#### SUPPLIED MATERIAL:
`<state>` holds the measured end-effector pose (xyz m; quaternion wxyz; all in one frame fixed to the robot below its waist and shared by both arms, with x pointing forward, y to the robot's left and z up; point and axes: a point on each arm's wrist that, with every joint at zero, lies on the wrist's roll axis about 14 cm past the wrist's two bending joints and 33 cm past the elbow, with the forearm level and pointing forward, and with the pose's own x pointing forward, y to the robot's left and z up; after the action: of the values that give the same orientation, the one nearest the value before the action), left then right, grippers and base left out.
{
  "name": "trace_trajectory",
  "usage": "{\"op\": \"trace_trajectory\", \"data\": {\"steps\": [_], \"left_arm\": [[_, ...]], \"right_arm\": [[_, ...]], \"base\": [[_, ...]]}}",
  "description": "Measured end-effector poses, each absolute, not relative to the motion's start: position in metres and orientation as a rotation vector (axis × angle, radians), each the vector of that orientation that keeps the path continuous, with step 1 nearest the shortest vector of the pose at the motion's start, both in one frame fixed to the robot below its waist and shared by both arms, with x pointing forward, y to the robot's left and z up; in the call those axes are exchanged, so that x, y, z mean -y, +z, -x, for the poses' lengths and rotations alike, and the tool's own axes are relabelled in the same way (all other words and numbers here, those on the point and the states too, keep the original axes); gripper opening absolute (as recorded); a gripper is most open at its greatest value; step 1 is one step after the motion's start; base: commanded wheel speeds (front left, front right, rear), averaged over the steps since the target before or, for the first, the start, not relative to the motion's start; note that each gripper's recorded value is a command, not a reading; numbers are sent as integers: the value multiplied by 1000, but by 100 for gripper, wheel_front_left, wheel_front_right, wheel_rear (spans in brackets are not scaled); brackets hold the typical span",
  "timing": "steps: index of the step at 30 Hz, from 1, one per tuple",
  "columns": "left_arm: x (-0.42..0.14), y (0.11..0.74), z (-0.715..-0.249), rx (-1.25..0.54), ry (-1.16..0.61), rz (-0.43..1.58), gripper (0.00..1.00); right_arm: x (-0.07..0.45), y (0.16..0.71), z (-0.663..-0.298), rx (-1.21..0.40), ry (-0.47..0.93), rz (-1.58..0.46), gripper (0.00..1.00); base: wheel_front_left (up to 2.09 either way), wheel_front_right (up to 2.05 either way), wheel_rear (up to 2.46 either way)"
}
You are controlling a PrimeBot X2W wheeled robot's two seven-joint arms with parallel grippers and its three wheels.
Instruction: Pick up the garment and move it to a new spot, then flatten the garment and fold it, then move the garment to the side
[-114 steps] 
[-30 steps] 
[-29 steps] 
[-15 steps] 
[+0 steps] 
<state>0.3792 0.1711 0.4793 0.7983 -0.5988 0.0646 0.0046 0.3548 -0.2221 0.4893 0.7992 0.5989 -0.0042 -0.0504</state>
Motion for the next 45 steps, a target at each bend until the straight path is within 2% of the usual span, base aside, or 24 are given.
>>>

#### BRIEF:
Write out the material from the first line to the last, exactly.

#### EXPECTED ANSWER:
`<state>` holds the measured end-effector pose (xyz m; quaternion wxyz; all in one frame fixed to the robot below its waist and shared by both arms, with x pointing forward, y to the robot's left and z up; point and axes: a point on each arm's wrist that, with every joint at zero, lies on the wrist's roll axis about 14 cm past the wrist's two bending joints and 33 cm past the elbow, with the forearm level and pointing forward, and with the pose's own x pointing forward, y to the robot's left and z up; after the action: of the values that give the same orientation, the one nearest the value before the action), left then right, grippers and base left out.
{
  "name": "trace_trajectory",
  "usage": "{\"op\": \"trace_trajectory\", \"data\": {\"steps\": [_], \"left_arm\": [[_, ...]], \"right_arm\": [[_, ...]], \"base\": [[_, ...]]}}",
  "description": "Measured end-effector poses, each absolute, not relative to the motion's start: position in metres and orientation as a rotation vector (axis × angle, radians), each the vector of that orientation that keeps the path continuous, with step 1 nearest the shortest vector of the pose at the motion's start, both in one frame fixed to the robot below its waist and shared by both arms, with x pointing forward, y to the robot's left and z up; in the call those axes are exchanged, so that x, y, z mean -y, +z, -x, for the poses' lengths and rotations alike, and the tool's own axes are relabelled in the same way (all other words and numbers here, those on the point and the states too, keep the original axes); gripper opening absolute (as recorded); a gripper is most open at its greatest value; step 1 is one step after the motion's start; base: commanded wheel speeds (front left, front right, rear), averaged over the steps since the target before or, for the first, the start, not relative to the motion's start; note that each gripper's recorded value is a command, not a reading; numbers are sent as integers: the value multiplied by 1000, but by 100 for gripper, wheel_front_left, wheel_front_right, wheel_rear (spans in brackets are not scaled); brackets hold the typical span",
  "timing": "steps: index of the step at 30 Hz, from 1, one per tuple",
  "columns": "left_arm: x (-0.42..0.14), y (0.11..0.74), z (-0.715..-0.249), rx (-1.25..0.54), ry (-1.16..0.61), rz (-0.43..1.58), gripper (0.00..1.00); right_arm: x (-0.07..0.45), y (0.16..0.71), z (-0.663..-0.298), rx (-1.21..0.40), ry (-0.47..0.93), rz (-1.58..0.46), gripper (0.00..1.00); base: wheel_front_left (up to 2.09 either way), wheel_front_right (up to 2.05 either way), wheel_rear (up to 2.46 either way)"
}
You are controlling a PrimeBot X2W wheeled robot's two seven-joint arms with parallel grippers and its three wheels.
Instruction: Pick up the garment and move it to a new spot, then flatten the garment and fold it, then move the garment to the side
[-114 steps] 
[-30 steps] 
[-29 steps] 
[-15 steps] 
[+0 steps] 
<state>0.3792 0.1711 0.4793 0.7983 -0.5988 0.0646 0.0046 0.3548 -0.2221 0.4893 0.7992 0.5989 -0.0042 -0.0504</state>
Motion for the next 45 steps, a target at each bend until the straight path is within 2% of the usual span, base aside, or 24 are given.
>>>

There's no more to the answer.